Portola is very likely to partner cerdulatinib but hasn’t given any specifics on the type of partnership it might be seeking.  

Bevyexxa

Almost all of the marketing focus and spending is now focused on Andexxa. For Bevyexxa, they have narrowed the marketing focus down to just a few centers of excellence. It is a very minor part of overall spend. They are continuing to evaluate potential partnership opportunities for Bevyxxa.

Financial Position

Portola ended 2018 with a cash balance of $317 million, compared to $534 million at December 31, 2017. They just announced that they have secured $125 million in a non-dilutive senior secured loan from its long-term partners, HealthCare Royalty Partners and Athyrium Capital Management. They now have cash to fund the ongoing commercialization of Andexxa in the US and launch preparations in Europe. With this transaction, they have extended their cash runway to the end of 2020.

2019 Guidance

The Company has issued guidance that R&D expenses for 2019 will be in the range of $125 to $140 million. This includes an estimated non-cash expense for stock-based compensation of $22 million so the approximate cash outlay will be about $100 to $120 million. The guidance for SG&A is for $200 to $215 million with stock based compensation of $36 million so that cash expense will be about $165 to $180 million. The combined cash outlay attributable to the combination of research and SG&A is then $265 million to $300 million.

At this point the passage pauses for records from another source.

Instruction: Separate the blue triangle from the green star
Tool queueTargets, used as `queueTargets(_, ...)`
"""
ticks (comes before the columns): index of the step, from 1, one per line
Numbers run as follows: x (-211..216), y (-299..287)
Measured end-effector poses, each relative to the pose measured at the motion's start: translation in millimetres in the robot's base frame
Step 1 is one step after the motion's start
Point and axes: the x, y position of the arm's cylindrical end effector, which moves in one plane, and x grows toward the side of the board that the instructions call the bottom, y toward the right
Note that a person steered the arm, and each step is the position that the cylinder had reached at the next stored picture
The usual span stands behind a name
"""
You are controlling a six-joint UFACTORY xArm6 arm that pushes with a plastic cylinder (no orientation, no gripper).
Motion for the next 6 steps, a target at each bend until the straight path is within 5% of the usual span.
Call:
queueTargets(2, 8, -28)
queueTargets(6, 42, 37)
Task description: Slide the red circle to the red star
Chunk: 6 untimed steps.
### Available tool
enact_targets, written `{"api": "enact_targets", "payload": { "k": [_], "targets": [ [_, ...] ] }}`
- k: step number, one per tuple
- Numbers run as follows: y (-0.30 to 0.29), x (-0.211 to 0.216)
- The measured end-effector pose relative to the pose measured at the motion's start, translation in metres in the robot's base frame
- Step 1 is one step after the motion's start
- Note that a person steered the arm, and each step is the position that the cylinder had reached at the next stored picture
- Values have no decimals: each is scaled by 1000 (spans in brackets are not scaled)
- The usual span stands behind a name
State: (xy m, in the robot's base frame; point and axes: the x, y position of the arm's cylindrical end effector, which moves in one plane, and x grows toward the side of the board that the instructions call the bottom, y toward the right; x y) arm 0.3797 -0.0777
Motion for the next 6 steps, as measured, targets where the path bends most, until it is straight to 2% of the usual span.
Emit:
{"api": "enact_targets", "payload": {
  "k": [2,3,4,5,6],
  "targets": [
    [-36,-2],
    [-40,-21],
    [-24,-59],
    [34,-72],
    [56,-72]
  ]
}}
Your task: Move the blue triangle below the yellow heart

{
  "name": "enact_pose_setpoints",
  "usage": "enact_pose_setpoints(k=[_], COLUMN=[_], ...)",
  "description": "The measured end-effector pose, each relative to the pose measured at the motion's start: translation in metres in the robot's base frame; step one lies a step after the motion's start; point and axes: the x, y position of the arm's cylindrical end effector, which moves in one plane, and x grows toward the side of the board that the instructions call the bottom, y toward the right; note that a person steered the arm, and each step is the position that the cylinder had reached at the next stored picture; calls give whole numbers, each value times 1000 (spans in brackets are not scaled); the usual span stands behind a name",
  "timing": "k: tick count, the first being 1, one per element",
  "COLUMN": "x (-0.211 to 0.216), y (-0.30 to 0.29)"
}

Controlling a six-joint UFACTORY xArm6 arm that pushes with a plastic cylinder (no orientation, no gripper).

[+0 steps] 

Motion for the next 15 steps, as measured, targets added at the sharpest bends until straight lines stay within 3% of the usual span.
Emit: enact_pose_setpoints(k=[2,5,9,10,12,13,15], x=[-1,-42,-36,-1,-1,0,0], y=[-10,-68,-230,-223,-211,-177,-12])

The Company has given no guidance on cost of goods sold for 2019. The longer term goal, perhaps for 2020 or 2021, is for COGS to be 15% to 25% that is a blended rate for Europe and the US. So for in 2020 and 2021, For FY 2018 COGS was 88% based on $14 million of Andexxa sales. 

The 2019 spend includes initiation of the randomized controlled trial for a surgical study and other label-enhancing plans for Andexxa as well as the ongoing validation of a second manufacturing site at Lonza. It also includes the expansion of the sales force and marketing efforts in the U.S., including medical affairs activities as well as preparations for the commercial launch of Ondexxya in Europe.

They have manufactured and expensed through R&D enough Gen 2 product that they believe will meet the anticipated demand for the next few years. For 2019, cost of sales will include the remaining Gen 1 product that they have on hand and plan to sell during the transition to Gen 2.